2. **The lottery design is moderately, not optimally, informative.** The `risky_probs="fixed"` setting uses 8 simplexes spanning a reasonable range, but it is not a δ-information-optimized design. An optimal risky-choice design for K=3 would systematically present pairs that maximally vary $\boldsymbol{\pi}^{(1)} - \boldsymbol{\pi}^{(2)}$ along the directions that distinguish candidate δ values; the current design samples lotteries roughly uniformly across the "common probability" set.
::: {.callout-note}
## Decoupling vs. informativeness
[Report 13](13_concentrated_delta_prior.qmd) showed that prior regularization on δ (Route 2) achieves a δ RMSE of about 0.10 at α₀=10, well under the ~0.29 floor that data-only Routes 1 and 0 hit at this sample size in this design. That is *not* an apples-to-apples comparison — the Route 2 study uses a concentrated prior that also concentrates the true δ values near the centroid, so RMSE shrinks for both reasons — but it underlines that the data, at this sample size and lottery design, is not the dominant signal about δ; the prior is.
:::
## Implications for the Alignment Study
The alignment study currently uses `h_m01` (hierarchical extension of uncertain-only `m_0`). Three observations bear on next steps:
1. **A hierarchical extension of m_1 (`h_m11`) is unlikely to deliver substantial δ identification in the cell-level design contemplated for the alignment study.** The single-level m_1 advantage on δ is too small to reasonably expect hierarchical pooling to magnify it into something practically meaningful — and hierarchical pooling does not change the within-cell likelihood structure that this report has just shown to be only marginally improved by risky choices.
2. **The α-recovery improvement of m_1 over m_0 is real and non-trivial** (~15% RMSE reduction at matched choice count).

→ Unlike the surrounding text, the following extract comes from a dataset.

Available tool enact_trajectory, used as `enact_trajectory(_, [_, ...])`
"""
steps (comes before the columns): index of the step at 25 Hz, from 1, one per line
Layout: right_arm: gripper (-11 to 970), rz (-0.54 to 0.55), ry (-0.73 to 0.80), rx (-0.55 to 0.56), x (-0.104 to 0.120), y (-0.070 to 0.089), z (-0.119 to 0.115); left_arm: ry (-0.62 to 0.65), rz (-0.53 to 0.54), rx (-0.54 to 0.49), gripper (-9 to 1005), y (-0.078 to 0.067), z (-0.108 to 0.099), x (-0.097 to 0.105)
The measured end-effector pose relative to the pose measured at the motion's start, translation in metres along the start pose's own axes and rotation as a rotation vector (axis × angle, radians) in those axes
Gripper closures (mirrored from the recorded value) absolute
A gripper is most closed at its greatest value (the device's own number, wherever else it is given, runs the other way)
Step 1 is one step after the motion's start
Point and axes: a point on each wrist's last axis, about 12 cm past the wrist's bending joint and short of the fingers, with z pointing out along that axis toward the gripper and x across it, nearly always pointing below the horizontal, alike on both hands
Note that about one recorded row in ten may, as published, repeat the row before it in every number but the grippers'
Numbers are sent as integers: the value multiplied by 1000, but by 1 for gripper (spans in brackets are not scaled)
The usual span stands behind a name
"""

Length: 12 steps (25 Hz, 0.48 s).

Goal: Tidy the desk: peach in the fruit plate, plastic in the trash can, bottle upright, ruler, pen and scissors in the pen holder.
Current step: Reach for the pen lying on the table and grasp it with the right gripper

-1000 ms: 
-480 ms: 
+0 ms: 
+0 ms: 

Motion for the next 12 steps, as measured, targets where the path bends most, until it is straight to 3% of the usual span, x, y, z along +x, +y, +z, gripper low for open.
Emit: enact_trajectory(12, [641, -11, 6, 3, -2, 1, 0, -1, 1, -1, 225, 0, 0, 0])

If the alignment study's primary inferential target is *log-α contrasts across cells* — and the current scoping document frames it that way — adding risky-choice elicitation to the alignment-study protocol would tighten the contrast estimates, even though it would not solve the δ identification problem.
3. **The δ identification problem will not be solved by adding more data of either type in the regimes contemplated for the alignment study.** If accurate δ recovery is genuinely needed, the operative levers are (a) much larger samples; (b) a δ-information-optimal lottery design (which requires substantive work beyond the current `risky_probs` options); or (c) accepting Route 2 (prior regularization) on substantive grounds for the alignment-study consequences. In the contrast-study framing of the alignment study, accurate δ recovery is not actually needed — what matters is that log-α is identified, which both m_0 and m_1 deliver.
## Conclusion
The Route 1 identification argument from [Report 5](05_adding_risky_choices.qmd) is structurally correct but, in the design and sample sizes investigated here, only marginally relevant in practice. At equal total choice count and matched true parameters, switching from uncertain-only `m_0` to mixed-data `m_1` reduces the δ posterior CI width by roughly 2% and δ RMSE by roughly 2%. The Wilcoxon test confirms this advantage is statistically real, but it is small enough that no realistic alignment-study design could rely on it to achieve identification of utility increments. The real benefit of `m_1` over `m_0` in this study is on α recovery (~15% improvement at matched count), not on δ.
The practical implication for the alignment study is straightforward: **do not build `h_m11` on the premise that risky choices will identify δ.** Either (a) ship the alignment study with the current `h_m01` and the contrast-study framing already documented; (b) add risky-choice elicitation to the alignment-study protocol if the marginal α-precision gain is judged worth the data-collection cost, but expect no δ-identification benefit; or (c) revisit Route 2 (concentrated δ prior) as a substantive modeling choice if and only if equal-spacing of consequences is defensible for the alignment-study domain. The "build h_m11 to fix identification" path that the routes inventory in Report 4 suggested is not, on the present evidence, available.